§ **Work item**: Exactly the lines starting at the line containing "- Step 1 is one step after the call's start" and ending at the line containing "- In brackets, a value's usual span" are to be written out from the listing below, both included.
[Data under study Boundary: Start]
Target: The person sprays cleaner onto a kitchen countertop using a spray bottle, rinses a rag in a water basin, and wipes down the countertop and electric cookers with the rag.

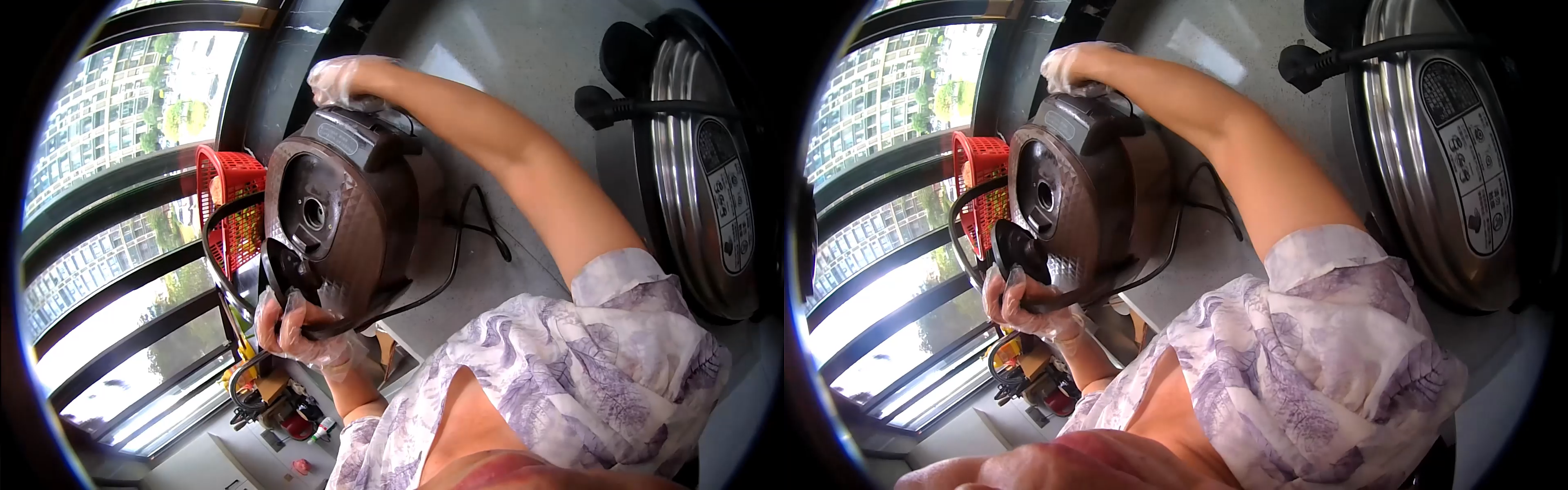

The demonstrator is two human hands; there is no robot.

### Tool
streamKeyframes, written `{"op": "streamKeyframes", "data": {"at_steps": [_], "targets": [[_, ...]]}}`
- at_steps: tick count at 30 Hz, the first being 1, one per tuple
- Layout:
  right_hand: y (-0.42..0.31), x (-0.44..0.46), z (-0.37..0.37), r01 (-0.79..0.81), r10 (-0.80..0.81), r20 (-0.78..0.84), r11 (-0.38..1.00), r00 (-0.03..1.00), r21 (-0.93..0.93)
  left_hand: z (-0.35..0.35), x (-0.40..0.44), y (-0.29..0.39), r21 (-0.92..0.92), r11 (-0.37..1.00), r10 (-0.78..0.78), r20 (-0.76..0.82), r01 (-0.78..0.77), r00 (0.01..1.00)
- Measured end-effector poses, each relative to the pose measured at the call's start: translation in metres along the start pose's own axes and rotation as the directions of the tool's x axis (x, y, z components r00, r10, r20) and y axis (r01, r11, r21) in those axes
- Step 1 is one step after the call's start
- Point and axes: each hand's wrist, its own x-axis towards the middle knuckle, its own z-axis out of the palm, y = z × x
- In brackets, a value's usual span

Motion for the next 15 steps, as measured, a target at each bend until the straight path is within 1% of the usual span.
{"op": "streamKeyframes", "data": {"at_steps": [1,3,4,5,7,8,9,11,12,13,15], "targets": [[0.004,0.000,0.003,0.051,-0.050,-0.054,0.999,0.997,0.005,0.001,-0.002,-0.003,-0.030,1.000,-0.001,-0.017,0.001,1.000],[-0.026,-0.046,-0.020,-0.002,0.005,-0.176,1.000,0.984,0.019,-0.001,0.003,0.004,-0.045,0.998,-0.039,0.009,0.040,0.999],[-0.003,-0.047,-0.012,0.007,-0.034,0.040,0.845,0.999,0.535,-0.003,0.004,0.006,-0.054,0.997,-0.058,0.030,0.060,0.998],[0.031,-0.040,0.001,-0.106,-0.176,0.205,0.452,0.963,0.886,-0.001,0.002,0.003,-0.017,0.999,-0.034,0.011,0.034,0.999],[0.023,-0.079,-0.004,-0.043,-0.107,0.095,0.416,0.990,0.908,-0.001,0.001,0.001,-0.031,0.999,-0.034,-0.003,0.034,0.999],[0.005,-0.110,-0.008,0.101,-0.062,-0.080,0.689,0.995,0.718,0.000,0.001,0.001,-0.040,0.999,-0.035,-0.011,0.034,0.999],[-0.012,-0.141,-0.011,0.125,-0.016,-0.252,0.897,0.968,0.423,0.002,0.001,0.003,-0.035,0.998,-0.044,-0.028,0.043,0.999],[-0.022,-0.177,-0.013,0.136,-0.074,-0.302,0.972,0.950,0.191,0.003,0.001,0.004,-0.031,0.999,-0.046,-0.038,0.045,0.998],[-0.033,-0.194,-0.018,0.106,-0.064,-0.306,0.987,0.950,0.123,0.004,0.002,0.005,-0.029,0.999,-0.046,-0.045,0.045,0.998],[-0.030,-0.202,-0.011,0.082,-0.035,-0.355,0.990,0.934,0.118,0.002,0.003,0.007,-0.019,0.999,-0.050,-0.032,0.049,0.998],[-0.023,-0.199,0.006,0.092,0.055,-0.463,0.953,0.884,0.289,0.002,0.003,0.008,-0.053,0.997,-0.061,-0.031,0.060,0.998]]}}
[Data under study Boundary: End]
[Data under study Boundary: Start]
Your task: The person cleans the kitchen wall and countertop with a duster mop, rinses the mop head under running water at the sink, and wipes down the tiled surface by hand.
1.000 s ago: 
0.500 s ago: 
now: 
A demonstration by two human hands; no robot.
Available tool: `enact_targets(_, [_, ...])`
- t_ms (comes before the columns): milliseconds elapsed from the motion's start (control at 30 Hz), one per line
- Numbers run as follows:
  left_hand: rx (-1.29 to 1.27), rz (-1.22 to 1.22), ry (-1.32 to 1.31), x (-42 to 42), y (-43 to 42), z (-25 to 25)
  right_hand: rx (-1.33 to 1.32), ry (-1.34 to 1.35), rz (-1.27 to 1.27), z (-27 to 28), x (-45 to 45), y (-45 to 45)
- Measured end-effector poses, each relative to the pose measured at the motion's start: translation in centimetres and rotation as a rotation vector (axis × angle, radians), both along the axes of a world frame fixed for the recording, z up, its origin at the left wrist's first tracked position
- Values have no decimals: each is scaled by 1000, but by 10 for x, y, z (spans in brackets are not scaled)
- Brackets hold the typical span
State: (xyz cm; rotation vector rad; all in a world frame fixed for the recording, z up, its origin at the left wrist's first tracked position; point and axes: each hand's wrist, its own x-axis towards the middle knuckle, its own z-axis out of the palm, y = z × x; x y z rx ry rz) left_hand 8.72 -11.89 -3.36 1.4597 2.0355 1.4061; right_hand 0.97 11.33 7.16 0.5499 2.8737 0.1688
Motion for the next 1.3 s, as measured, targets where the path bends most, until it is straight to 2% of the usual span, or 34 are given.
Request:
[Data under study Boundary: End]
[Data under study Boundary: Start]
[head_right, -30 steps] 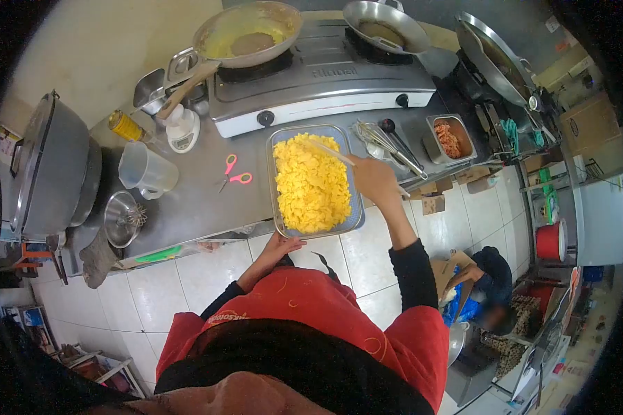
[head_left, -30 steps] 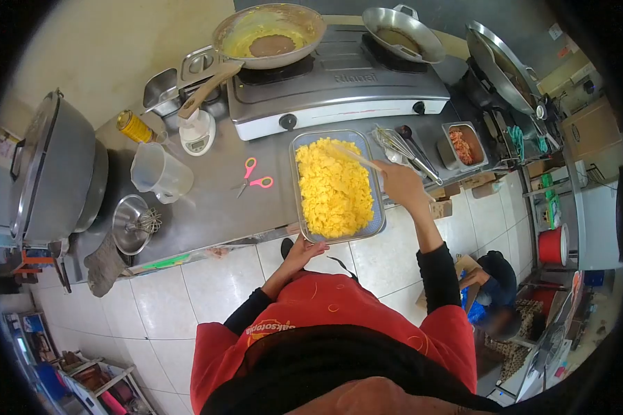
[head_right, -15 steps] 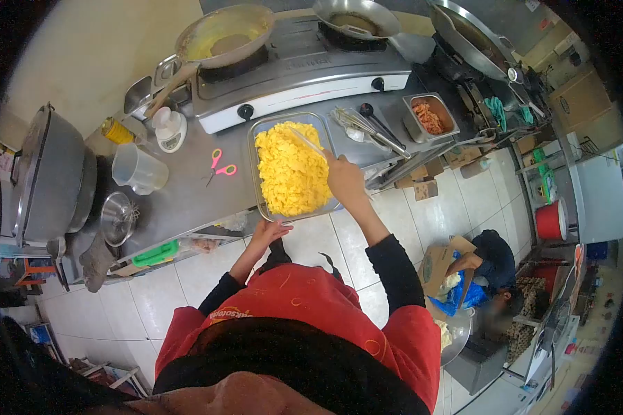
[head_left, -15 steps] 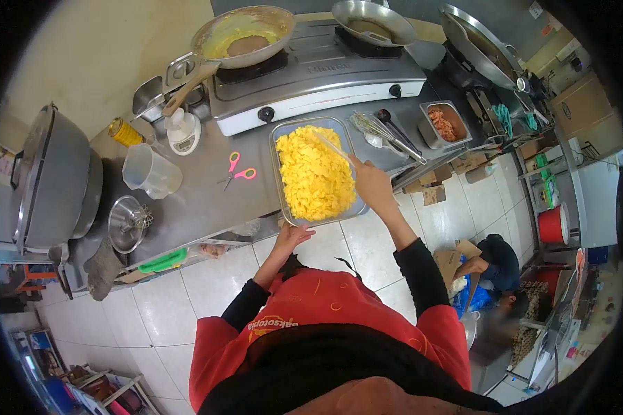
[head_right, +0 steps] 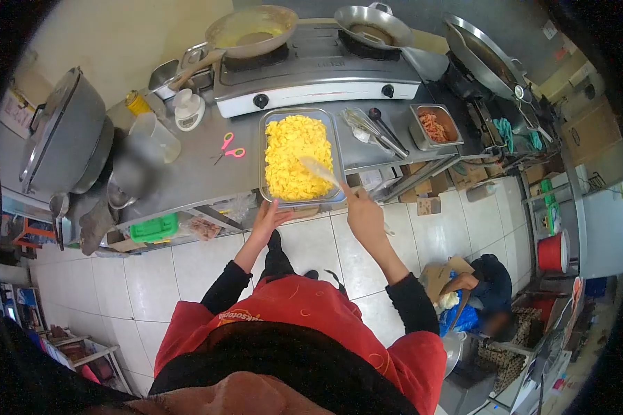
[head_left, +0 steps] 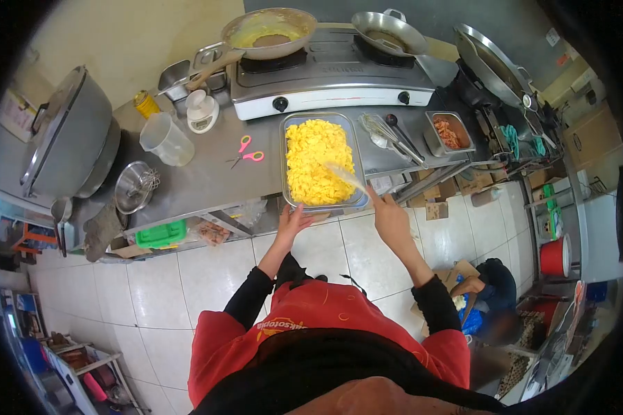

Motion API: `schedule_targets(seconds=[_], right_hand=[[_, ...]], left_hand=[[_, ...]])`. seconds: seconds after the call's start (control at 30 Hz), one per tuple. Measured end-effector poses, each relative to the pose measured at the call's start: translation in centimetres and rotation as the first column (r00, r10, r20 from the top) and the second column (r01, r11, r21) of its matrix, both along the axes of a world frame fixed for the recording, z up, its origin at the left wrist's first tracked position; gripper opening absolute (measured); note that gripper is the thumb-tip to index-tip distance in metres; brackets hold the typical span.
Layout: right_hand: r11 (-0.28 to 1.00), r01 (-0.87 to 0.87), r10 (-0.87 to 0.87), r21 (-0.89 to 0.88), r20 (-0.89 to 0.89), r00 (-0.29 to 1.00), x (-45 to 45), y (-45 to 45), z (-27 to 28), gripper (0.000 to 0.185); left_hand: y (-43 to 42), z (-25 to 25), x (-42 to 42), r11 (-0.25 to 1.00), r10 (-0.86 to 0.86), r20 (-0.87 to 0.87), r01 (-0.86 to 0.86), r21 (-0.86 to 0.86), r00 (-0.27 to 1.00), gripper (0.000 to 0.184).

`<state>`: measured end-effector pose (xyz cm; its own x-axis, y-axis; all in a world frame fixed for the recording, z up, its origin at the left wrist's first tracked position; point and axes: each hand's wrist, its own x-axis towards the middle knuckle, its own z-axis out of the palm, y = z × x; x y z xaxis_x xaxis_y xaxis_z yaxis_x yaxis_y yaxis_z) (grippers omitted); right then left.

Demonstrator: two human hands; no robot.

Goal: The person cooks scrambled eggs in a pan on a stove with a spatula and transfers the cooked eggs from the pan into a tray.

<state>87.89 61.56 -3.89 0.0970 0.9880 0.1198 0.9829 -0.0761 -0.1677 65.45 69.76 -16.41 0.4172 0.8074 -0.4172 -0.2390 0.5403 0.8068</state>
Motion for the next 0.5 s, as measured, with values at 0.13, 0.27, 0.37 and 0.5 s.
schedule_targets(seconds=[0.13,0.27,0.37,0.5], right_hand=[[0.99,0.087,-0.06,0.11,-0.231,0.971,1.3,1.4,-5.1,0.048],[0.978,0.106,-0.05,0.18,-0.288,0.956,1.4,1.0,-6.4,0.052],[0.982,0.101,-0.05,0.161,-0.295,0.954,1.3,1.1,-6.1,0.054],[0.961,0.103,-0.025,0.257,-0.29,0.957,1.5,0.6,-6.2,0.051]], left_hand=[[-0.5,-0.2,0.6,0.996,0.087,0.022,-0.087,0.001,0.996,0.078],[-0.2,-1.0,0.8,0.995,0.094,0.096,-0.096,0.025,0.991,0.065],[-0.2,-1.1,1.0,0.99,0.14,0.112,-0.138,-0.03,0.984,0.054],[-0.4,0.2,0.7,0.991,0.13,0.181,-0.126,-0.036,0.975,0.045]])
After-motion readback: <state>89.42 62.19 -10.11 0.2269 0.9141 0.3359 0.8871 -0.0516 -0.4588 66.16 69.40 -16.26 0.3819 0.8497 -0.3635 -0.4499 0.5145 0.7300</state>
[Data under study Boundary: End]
§ **Reply to the task**:
- Step 1 is one step after the call's start
- Point and axes: each hand's wrist, its own x-axis towards the middle knuckle, its own z-axis out of the palm, y = z × x
- In brackets, a value's usual span

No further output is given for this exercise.